I know at first i was unsure if proficiency was a modifier or determined what you could do with the skill, before i realised it was both.


----------



## Evenglare (Mar 24, 2018)

I don't think the system is too complicated, but its certainly still .. for lack of a better word... fiddly. Its a lot of small bonuses, granted it is unified but most games today are going for a more streamlined approach which.. i guess technically this is, but its not what many people think when they think about streamlining something for faster play. /shrug


----------



## CubicsRube (Mar 24, 2018)

One thing that gets me is -2 to  +3. What the heck? Why not just have 0 to +5?


----------



## CapnZapp (Mar 24, 2018)

I don't think Paizo can or want to fix d20.

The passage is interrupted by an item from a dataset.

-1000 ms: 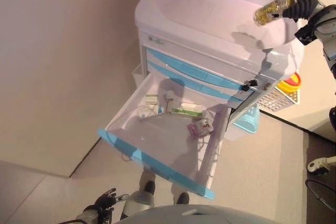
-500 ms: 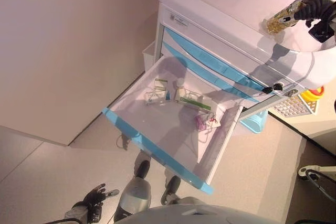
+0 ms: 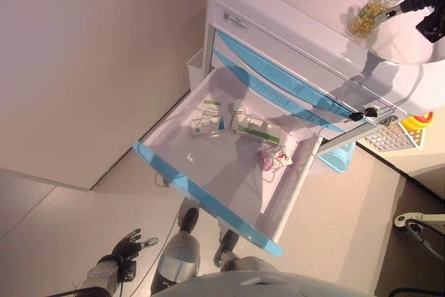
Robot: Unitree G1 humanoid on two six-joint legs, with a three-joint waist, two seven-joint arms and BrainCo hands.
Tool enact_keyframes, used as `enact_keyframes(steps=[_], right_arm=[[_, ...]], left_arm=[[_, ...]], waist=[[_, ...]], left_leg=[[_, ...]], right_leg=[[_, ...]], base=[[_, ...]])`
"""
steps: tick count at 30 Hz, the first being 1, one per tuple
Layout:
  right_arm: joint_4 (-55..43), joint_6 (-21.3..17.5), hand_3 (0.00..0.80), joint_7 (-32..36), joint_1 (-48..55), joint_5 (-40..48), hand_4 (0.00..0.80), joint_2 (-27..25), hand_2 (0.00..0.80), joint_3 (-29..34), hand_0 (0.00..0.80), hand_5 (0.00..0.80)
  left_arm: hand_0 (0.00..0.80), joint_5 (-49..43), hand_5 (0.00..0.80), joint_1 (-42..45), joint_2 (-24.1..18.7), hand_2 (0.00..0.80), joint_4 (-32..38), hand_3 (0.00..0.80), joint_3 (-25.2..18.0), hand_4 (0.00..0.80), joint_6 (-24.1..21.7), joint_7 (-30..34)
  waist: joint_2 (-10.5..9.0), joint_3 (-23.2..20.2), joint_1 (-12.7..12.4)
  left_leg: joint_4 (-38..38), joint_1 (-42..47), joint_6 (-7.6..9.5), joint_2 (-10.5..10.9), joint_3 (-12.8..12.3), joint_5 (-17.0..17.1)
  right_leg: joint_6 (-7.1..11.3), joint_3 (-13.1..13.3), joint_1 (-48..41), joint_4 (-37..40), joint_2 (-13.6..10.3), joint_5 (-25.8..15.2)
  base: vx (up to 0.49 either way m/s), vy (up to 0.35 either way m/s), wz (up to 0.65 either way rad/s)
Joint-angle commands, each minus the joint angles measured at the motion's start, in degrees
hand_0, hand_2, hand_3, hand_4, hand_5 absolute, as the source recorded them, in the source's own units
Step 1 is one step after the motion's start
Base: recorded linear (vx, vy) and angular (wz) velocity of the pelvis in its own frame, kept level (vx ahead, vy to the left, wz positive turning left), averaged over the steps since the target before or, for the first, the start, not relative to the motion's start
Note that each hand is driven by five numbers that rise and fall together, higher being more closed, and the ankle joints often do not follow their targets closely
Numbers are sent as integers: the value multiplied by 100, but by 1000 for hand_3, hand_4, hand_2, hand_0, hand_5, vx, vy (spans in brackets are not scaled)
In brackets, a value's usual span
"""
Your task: Open the drawer and pick up the medicine
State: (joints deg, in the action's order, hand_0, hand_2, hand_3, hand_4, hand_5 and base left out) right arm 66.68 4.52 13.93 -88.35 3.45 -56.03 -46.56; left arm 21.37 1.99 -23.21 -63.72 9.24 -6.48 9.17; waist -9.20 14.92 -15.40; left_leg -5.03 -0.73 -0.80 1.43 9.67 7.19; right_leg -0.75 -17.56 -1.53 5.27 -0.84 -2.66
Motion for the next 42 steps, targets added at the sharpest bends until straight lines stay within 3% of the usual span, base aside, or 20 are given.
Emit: enact_keyframes(steps=[1, 5, 10, 14, 16, 20, 23, 26, 27, 30, 33, 37, 40, 42], right_arm=[[-175, -196, 0, -635, -944, 406, 0, -572, 0, -524, 0, 0], [-363, -332, 0, -1064, -958, 1114, 0, -734, 0, -306, 0, 0], [-1136, -741, 0, -1652, -368, 1777, 0, -1066, 0, 431, 0, 0], [-2081, -1141, 0, -2098, 827, 1998, 0, -1321, 0, 1559, 0, 0], [-2539, -1393, 0, -2188, 1782, 2174, 0, -1306, 0, 2471, 0, 0], [-3787, -1698, 0, -2326, 4504, 2086, 0, -551, 0, 4568, 0, 0], [-4638, -1851, 0, -2446, 6114, 1795, 0, 409, 0, 5333, 0, 0], [-5053, -1979, 0, -2601, 7098, 1553, 0, 1246, 0, 5436, 0, 0], [-5114, -2261, 0, -2612, 7654, 1276, 0, 1667, 0, 5465, 0, 0], [-4960, -2235, 0, -2590, 8336, 1155, 0, 2359, 0, 5313, 0, 0], [-4565, -1975, 0, -2770, 8763, 801, 0, 2823, 0, 5051, 0, 0], [-3536, -1941, 0, -3204, 9196, 360, 0, 3294, 0, 4635, 0, 0], [-2699, -1848, 0, -3121, 9184, 240, 0, 3356, 0, 4455, 0, 0], [-2113, -1993, 0, -3038, 9044, -13, 0, 3305, 0, 4243, 0, 0]], left_arm=[[0, 84, 0, 237, -230, 0, 61, 0, 155, 0, -79, -16], [0, -135, 0, 274, -255, 0, -8, 0, 149, 0, -83, 56], [0, -436, 0, 339, -210, 0, -55, 0, 203, 0, -80, 125], [0, -676, 0, 346, -103, 0, -23, 0, 266, 0, 74, 198], [0, -794, 0, 316, -11, 0, -2, 0, 304, 0, 140, 238], [0, -956, 0, 182, 35, 0, 43, 0, 325, 0, 266, 356], [0, -1017, 0, 27, 44, 0, 53, 0, 313, 0, 354, 357], [0, -1014, 0, -115, 99, 0, 23, 0, 327, 0, 335, 348], [0, -993, 0, -172, 206, 0, 58, 0, 350, 0, 311, 323], [0, -999, 0, -257, 406, 0, 226, 0, 415, 0, 245, 227], [0, -747, 0, -295, 495, 0, 554, 0, 428, 0, 190, 217], [0, -595, 0, -294, 571, 0, 1045, 0, 438, 0, 144, 271], [0, -766, 0, -452, 544, 0, 1239, 0, 551, 0, -43, 259], [0, -731, 0, -728, 451, 0, 1438, 0, 705, 0, -121, 140]], waist=[[-173, -105, -12], [-180, -175, 78], [-104, -313, 341], [76, -452, 640], [250, -473, 828], [483, -454, 1208], [593, -419, 1465], [672, -395, 1707], [733, -346, 1858], [823, -251, 2071], [877, -167, 2183], [949, -15, 2245], [1006, 203, 2267], [1073, 485, 2314]], left_leg=[[6, 186, 12, 118, -223, -656], [63, 271, 35, 125, -335, -756], [286, 391, 120, 184, -574, -971], [535, 463, 192, 238, -799, -1178], [593, 534, 232, 259, -880, -1260], [506, 686, 298, 272, -990, -1282], [356, 765, 318, 238, -1115, -1223], [279, 764, 332, 202, -1290, -1187], [290, 744, 342, 197, -1390, -1193], [369, 707, 361, 201, -1575, -1235], [477, 678, 384, 218, -1681, -1289], [710, 560, 408, 233, -1786, -1361], [971, 347, 431, 258, -1809, -1414], [1277, 69, 450, 289, -1822, -1453]], right_leg=[[444, 229, -314, -177, -113, 129], [471, 296, -344, -206, -132, 131], [516, 535, -380, -282, -179, 143], [569, 797, -412, -338, -238, 159], [597, 951, -434, -392, -262, 195], [654, 1211, -392, -525, -282, 227], [701, 1375, -285, -611, -294, 214], [712, 1542, -150, -679, -294, 209], [706, 1624, -64, -722, -295, 210], [706, 1713, 47, -776, -311, 197], [710, 1748, 82, -808, -329, 188], [704, 1755, 183, -921, -355, 197], [667, 1778, 345, -1050, -343, 206], [608, 1829, 555, -1232, -331, 238]], base=[[0, 0, 0], [-15, -22, -5], [-23, 4, -30], [-14, 55, -46], [-19, 77, -52], [-55, 43, -44], [-77, 13, -37], [-85, 34, -47], [-89, 84, -48], [-55, 79, -49], [2, 46, -28], [35, 52, -3], [-12, 74, -5], [-77, 132, -9]])
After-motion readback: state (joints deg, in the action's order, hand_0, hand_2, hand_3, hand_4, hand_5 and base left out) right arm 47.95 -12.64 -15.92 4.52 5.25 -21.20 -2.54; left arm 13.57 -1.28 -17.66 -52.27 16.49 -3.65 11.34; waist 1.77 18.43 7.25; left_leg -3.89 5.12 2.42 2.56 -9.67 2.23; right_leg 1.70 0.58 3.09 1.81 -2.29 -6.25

Look at 5e for how to truly fix d20.


----------



## Arakasius (Mar 24, 2018)

They’re both still 95% the same game. It’s just they have different flavors on what they want to do. It’s not like 5e is a perfect d20 game.


----------



## Charlaquin (Mar 24, 2018)

Evenglare said:


> I don't think the system is too complicated, but its certainly still .. for lack of a better word... fiddly. Its a lot of small bonuses, granted it is unified but most games today are going for a more streamlined approach which.. i guess technically this is, but its not what many people think when they think about streamlining something for faster play. /shrug



It’s more granular than 5e, yeah. It has to be. Granularity is like... Pathfinder’s Thing.


----------



## Arilyn (Mar 24, 2018)

Charlaquin said:


> It’s more granular than 5e, yeah. It has to be. Granularity is like... Pathfinder’s Thing.

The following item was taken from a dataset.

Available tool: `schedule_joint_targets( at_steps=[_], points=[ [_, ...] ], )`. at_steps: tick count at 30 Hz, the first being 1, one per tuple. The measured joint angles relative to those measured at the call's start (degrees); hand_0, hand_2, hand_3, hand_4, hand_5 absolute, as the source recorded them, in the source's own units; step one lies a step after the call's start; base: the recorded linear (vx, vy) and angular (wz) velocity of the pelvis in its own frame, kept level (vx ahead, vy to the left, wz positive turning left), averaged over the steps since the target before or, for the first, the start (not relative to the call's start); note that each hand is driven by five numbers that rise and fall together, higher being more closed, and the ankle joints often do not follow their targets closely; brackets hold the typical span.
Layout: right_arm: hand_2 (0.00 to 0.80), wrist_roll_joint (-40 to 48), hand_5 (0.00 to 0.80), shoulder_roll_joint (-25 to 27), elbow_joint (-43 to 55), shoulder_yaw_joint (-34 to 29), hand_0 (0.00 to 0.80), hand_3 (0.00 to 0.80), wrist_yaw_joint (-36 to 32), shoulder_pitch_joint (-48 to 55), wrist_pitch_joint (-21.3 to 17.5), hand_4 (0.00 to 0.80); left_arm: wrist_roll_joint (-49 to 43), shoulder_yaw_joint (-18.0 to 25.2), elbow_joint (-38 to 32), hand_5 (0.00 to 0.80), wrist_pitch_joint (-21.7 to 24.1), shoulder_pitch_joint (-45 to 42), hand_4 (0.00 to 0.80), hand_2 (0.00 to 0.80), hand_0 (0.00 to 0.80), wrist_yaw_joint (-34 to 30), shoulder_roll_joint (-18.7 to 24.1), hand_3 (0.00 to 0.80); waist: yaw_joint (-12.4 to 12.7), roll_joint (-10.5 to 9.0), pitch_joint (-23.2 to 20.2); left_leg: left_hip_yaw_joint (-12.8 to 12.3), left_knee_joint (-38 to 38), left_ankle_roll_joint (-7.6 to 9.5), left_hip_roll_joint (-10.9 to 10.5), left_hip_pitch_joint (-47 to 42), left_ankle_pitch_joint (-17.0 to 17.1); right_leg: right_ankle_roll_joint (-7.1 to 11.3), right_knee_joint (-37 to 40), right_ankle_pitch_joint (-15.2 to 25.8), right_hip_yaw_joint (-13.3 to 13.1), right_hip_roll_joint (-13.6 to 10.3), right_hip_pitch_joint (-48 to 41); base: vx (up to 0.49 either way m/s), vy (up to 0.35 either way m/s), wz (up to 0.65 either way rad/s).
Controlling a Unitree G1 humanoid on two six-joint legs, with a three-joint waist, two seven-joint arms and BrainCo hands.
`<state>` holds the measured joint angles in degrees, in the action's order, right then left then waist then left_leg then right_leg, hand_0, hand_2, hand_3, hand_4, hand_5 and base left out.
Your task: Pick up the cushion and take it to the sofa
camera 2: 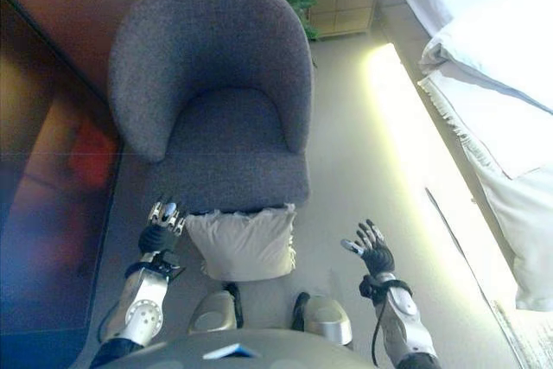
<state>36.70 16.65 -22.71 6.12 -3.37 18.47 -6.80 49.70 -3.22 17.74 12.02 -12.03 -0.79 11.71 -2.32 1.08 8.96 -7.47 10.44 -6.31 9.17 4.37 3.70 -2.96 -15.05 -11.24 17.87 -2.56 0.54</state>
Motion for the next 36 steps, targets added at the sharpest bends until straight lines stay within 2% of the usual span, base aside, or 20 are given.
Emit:
schedule_joint_targets(
  at_steps=[2,4,6,12,15,16,18,21,22,23,24,25,26,27,29,31,33,34,36],
  points=[
    [0.0,0.0,0.0,-0.13,0.12,-0.05,0.0,0.0,-0.04,0.64,-0.08,0.0,0.01,-0.02,-0.38,0.0,-0.03,1.12,0.0,0.0,0.0,0.19,-0.14,0.0,-0.05,-0.09,0.1,-0.12,-3.45,-0.31,-1.0,-1.08,-1.36,0.5,-2.98,-1.49,-3.63,-0.14,2.26,0.127,0.071,0.17],
    [0.0,0.0,0.0,-0.44,0.14,-0.05,0.0,0.0,-0.31,0.55,-0.15,0.0,0.11,0.07,-0.78,0.0,-0.02,1.46,0.0,0.0,0.0,0.5,0.22,0.0,0.22,-0.48,0.49,-0.77,-4.7,0.74,-2.48,-1.81,-2.23,1.33,-5.2,-2.23,-6.35,-1.04,3.75,0.11,0.089,0.08],
    [0.0,0.0,0.0,-0.37,0.2,-0.08,0.0,0.0,-0.85,0.29,-0.22,0.0,0.68,0.09,-0.77,0.0,-0.02,0.76,0.0,0.0,0.0,0.62,0.71,0.0,0.29,-0.39,0.64,-1.22,-4.75,1.59,-3.47,-1.72,-2.81,2.02,-5.64,-2.34,-6.93,-2.05,3.67,0.102,0.104,-0.04],
    [0.0,0.0,0.0,-0.25,1.56,-0.02,0.0,0.0,-0.99,-1.37,-0.53,0.0,1.12,0.25,-0.76,0.0,0.07,0.47,0.0,0.0,0.0,0.6,0.74,0.0,0.88,-0.21,1.45,-1.82,-2.18,2.05,-3.87,-1.52,-4.35,2.78,-5.39,-2.21,-6.99,-3.27,2.53,0.149,0.164,0.02],
    [0.0,-0.01,0.0,-0.13,2.85,-0.05,0.0,0.0,-0.53,-1.21,-1.15,0.0,1.06,0.02,-0.77,0.0,-0.21,0.55,0.0,0.0,0.0,0.55,0.71,0.0,1.61,-0.64,1.72,-1.84,-0.72,1.9,-2.19,-1.34,-4.93,3.29,-5.01,-2.77,-6.66,-3.87,1.36,0.209,0.241,0.03],
    [0.0,-0.02,0.0,-0.17,2.88,-0.05,0.0,0.0,-0.09,-1.24,-1.39,0.0,0.98,-0.02,-0.76,0.0,-0.47,0.65,0.0,0.0,0.0,0.55,0.71,0.0,1.62,-0.7,1.72,-1.88,-0.6,1.68,-1.84,-1.19,-5.06,3.98,-5.03,-3.09,-6.28,-4.54,1.15,0.179,0.225,0.18],
    [0.0,-0.07,0.0,-0.22,2.86,0.0,0.0,0.0,0.35,-1.34,-1.45,0.0,-0.96,0.05,-0.7,0.0,-0.64,0.6,0.0,0.0,0.0,0.64,0.95,0.0,1.82,-1.03,1.36,-1.98,-0.5,1.33,-3.18,-0.84,-5.45,6.12,-5.22,-2.96,-6.3,-6.24,1.1,0.131,0.203,0.17],
    [0.0,-0.97,0.0,-0.87,2.86,0.08,0.0,0.0,1.74,-2.58,-1.55,0.0,-6.48,-0.01,-0.41,0.0,-1.85,0.92,0.0,0.0,0.0,0.95,3.46,0.0,3.23,-2.57,1.61,-2.58,0.69,3.12,-5.62,-0.39,-6.72,7.4,-5.31,-2.37,-6.34,-8.89,1.29,0.164,0.31,0.02],
    [0.0,-1.41,0.0,-0.91,2.71,0.11,0.0,0.0,2.45,-2.75,-1.63,0.0,-8.35,-0.04,-0.05,0.0,-2.16,1.28,0.0,0.0,0.0,1.01,4.12,0.0,3.32,-2.81,1.76,-2.98,1.64,4.12,-6.25,-0.22,-7.92,7.46,-7.85,-2.27,-6.07,-9.97,2.21,0.207,0.342,-0.01],
    [0.0,-2.05,0.0,-0.92,2.64,0.15,0.0,0.0,3.12,-3.62,-1.69,0.0,-10.14,-0.08,0.99,0.0,-2.3,1.8,0.0,0.0,0.0,1.09,4.61,0.0,3.21,-2.68,1.92,-3.12,2.68,4.87,-6.95,-0.07,-9.26,7.21,-12.88,-2.13,-5.81,-11.47,4.27,0.178,0.231,0.04],
    [0.0,-3.05,0.0,-0.97,2.63,0.27,0.0,0.0,3.8,-4.08,-1.72,0.0,-11.91,-0.14,2.17,0.0,-2.76,2.39,0.0,0.0,0.0,1.37,5.13,0.0,3.26,-2.66,2.18,-3.44,3.25,5.56,-7.43,-0.64,-9.87,6.17,-18.26,-1.48,-5.76,-13.26,6.4,0.066,0.093,0.11],
    [0.0,-3.69,0.0,-1.02,2.65,0.39,0.0,0.0,4.06,-3.99,-1.72,0.0,-13.11,-0.16,2.55,0.0,-2.91,2.32,0.0,0.0,0.0,1.87,5.56,0.0,3.22,-2.43,2.3,-3.52,3.34,5.9,-7.6,-1.43,-10.08,4.67,-21.42,-0.28,-5.78,-14.2,7.54,-0.077,-0.004,0.06],
    [0.0,-4.35,0.0,-0.9,2.67,0.79,0.0,0.0,4.12,-4.14,-1.72,0.0,-13.72,-0.16,2.6,0.0,-2.87,2.33,0.0,0.0,0.0,2.45,6.29,0.0,3.44,-2.21,2.4,-3.9,3.5,6.4,-7.62,-1.64,-10.43,4.69,-22.34,-0.4,-5.73,-15.31,8.63,-0.298,-0.118,-0.04],
    [0.0,-4.57,0.0,-0.45,2.6,1.91,0.0,0.0,4.22,-4.99,-1.8,0.0,-14.4,-0.21,2.82,0.0,-2.78,2.76,0.0,0.0,0.0,3.19,7.48,0.0,3.85,-2.29,2.31,-5.0,4.35,6.37,-7.11,0.15,-10.6,4.83,-21.47,-0.34,-5.87,-16.27,10.69,-0.383,-0.162,-0.06],
    [0.0,-4.61,0.0,-0.05,1.52,4.12,0.0,0.0,4.9,-7.82,-2.99,0.0,-14.7,-1.18,4.48,0.0,-2.6,7.07,0.0,0.0,0.0,4.96,10.13,0.0,4.51,-2.81,2.72,-5.32,7.84,6.38,-5.42,6.61,-10.69,7.2,-16.59,0.9,-6.54,-16.5,17.0,-0.429,-0.23,0.0],
    [0.0,-4.71,0.0,0.35,-0.41,6.04,0.0,0.0,5.54,-14.6,-3.84,0.0,-14.65,-2.96,7.55,0.0,-1.48,14.6,0.0,0.0,0.0,7.72,12.18,0.0,4.71,-4.17,6.53,-4.95,12.83,6.29,-3.89,14.02,-10.37,9.46,-11.33,2.67,-7.16,-16.09,22.19,-0.279,-0.182,0.06],
    [0.0,-4.71,0.0,0.42,-2.85,7.43,0.0,0.0,6.91,-21.26,-4.38,0.0,-14.77,-5.18,11.76,0.0,-0.38,22.05,0.0,0.0,0.0,10.75,12.84,0.0,4.54,-5.29,10.31,-4.85,17.13,5.59,-3.34,19.56,-11.03,10.03,-7.44,6.44,-6.88,-15.72,23.93,-0.142,-0.072,0.22],
    [0.0,-4.72,0.0,0.58,-4.09,8.22,0.0,0.0,7.69,-24.8,-4.48,0.0,-15.25,-6.41,12.55,0.0,0.27,24.79,0.0,0.0,0.0,12.28,12.26,0.0,4.56,-4.97,12.53,-3.93,19.5,5.26,-2.56,21.42,-11.76,10.39,-7.92,9.85,-6.64,-15.3,24.87,-0.083,-0.014,0.13],
    [0.0,-4.72,0.0,0.75,-5.38,9.28,0.0,0.0,9.24,-29.88,-4.48,0.0,-15.34,-9.05,12.81,0.0,1.25,26.9,0.0,0.0,0.0,13.87,10.96,0.0,4.65,-3.99,14.95,-2.48,22.74,4.07,-0.42,24.92,-12.54,9.27,-9.65,10.36,-6.31,-13.49,27.58,-0.017,0.026,-0.15]
  ],
)
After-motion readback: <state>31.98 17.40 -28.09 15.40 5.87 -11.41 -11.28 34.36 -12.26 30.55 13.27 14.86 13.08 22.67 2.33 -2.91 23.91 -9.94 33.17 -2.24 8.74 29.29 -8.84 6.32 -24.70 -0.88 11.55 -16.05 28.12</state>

Yes, it fills the need for players who desire more moving parts. In some circles, 5e is considered the "kindergarten" edition of the game. While I don't agree with this assessment, it does indicate that there is definitely an audience for a more complicated version. Trying to make PF more like 5e will cause Paizo to lose their niche, which would be a foolish plan.

As for the proficiency numbers in PF, I like the spread. It means being untrained actually has some bite. You can't totally get by on your stats, which is more realistic.


----------



## Arilyn (Mar 24, 2018)

CapnZapp said:


> I don't think Paizo can or want to fix d20.
> 
> Look at 5e for how to truly fix d20.




5e has its own set of problems, and has sacrificed a little too much for the sake of simplicity. Advantage/disadvantage is a great idea but overused. Sometimes you need a numerical boost or penalty. Dual fighting is ridiculously too easy and common. I think both systems have strengths and weaknesses, and there's certainly going to be room for both, even on the same player's shelf.(along with 13th Age, Star Wars, Star Trek, Fate, One Ring...)


----------



## wakedown (Mar 24, 2018)

Charlaquin said:


> Exactly! Which is why it baffles me to see a lot of people claiming it looks overly complicated.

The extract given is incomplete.